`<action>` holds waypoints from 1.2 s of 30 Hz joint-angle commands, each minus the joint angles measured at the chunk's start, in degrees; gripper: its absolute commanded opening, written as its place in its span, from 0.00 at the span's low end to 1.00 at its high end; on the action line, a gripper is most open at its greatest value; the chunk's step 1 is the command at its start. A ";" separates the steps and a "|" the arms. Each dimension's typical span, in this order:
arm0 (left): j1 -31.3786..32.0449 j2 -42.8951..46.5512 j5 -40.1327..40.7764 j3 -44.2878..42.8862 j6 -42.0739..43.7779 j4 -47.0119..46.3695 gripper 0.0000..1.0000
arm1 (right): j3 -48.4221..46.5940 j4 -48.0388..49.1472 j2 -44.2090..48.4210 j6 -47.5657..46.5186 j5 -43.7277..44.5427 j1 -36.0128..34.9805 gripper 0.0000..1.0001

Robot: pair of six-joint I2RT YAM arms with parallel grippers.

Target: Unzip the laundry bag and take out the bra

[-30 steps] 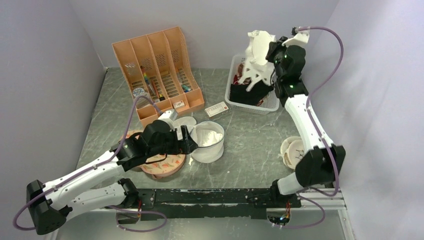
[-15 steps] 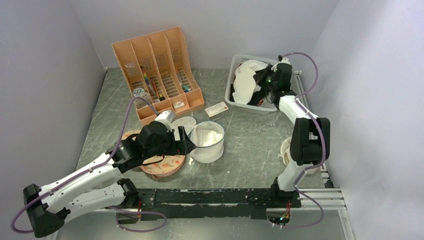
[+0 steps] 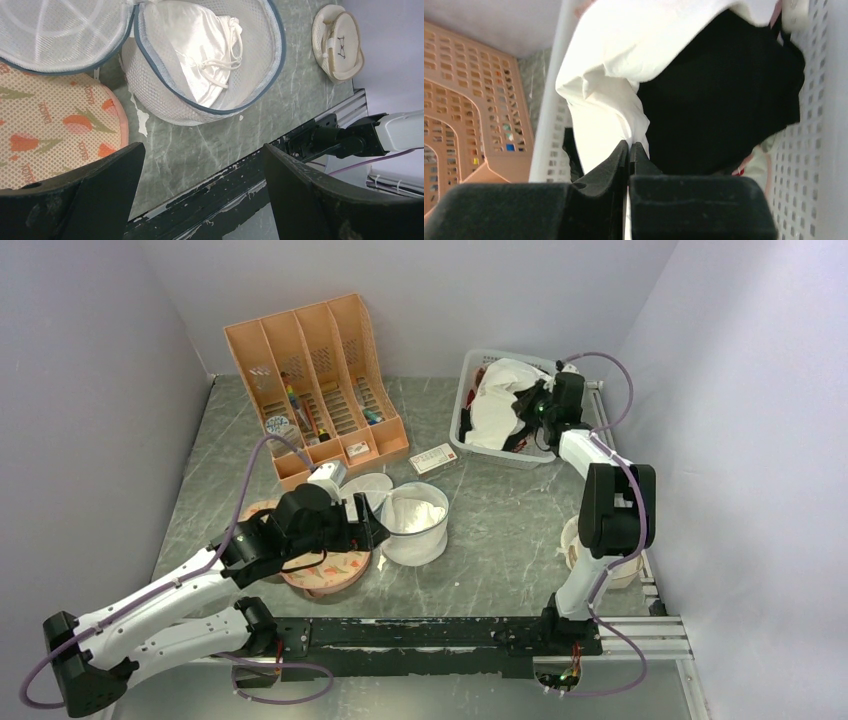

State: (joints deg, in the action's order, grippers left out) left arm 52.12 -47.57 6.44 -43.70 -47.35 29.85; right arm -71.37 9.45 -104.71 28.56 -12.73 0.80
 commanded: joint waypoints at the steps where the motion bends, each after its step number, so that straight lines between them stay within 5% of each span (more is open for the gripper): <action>1: 0.29 -0.78 -1.04 -0.27 -0.33 -1.16 0.98 | 2.22 -0.47 -1.27 0.88 -1.26 0.22 0.00; 8: 0.28 -2.69 -1.66 -1.63 -1.07 -0.66 0.98 | -3.61 -10.88 -2.20 -4.19 1.78 0.20 0.02; 11: 0.27 -2.67 -2.10 -1.40 -2.24 -1.59 0.98 | -3.60 -14.76 2.52 -4.51 2.11 0.21 0.16; 15: 0.27 -2.79 -2.22 -1.04 -4.19 -1.95 0.98 | 0.22 -17.69 13.65 -4.78 5.39 0.25 0.47; 22: 0.24 -1.71 -0.28 3.01 -11.50 -5.07 0.99 | 14.63 -13.91 33.55 -1.66 -4.37 -2.63 0.66; 28: 0.22 -3.23 1.19 5.93 -18.22 -8.33 0.98 | 22.98 -18.50 42.32 -2.17 -11.22 -12.24 0.70; 36: 0.12 -9.87 1.52 3.07 -15.79 -10.51 0.94 | 26.72 -19.09 46.35 1.66 -10.94 -31.60 0.64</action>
State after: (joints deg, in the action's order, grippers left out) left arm 52.18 -54.65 6.87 -38.15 -63.46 22.74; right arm -45.15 -9.98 -59.96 27.88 -22.50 -25.76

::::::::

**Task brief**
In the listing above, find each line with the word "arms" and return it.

**Answer to the problem**
`<action>` holds waypoints from 1.2 s of 30 Hz joint-angle commands, each minus the joint angles measured at the chunk's start, in degrees; gripper: its absolute commanded opening, written as its place in its span, from 0.00 at the span's low end to 1.00 at its high end; on the action line, a gripper is most open at its greatest value; the chunk's step 1 is the command at its start. A ";" separates the steps and a "|" the arms. Each dimension's typical span, in this order:
Robot: pair of six-joint I2RT YAM arms with parallel grippers.

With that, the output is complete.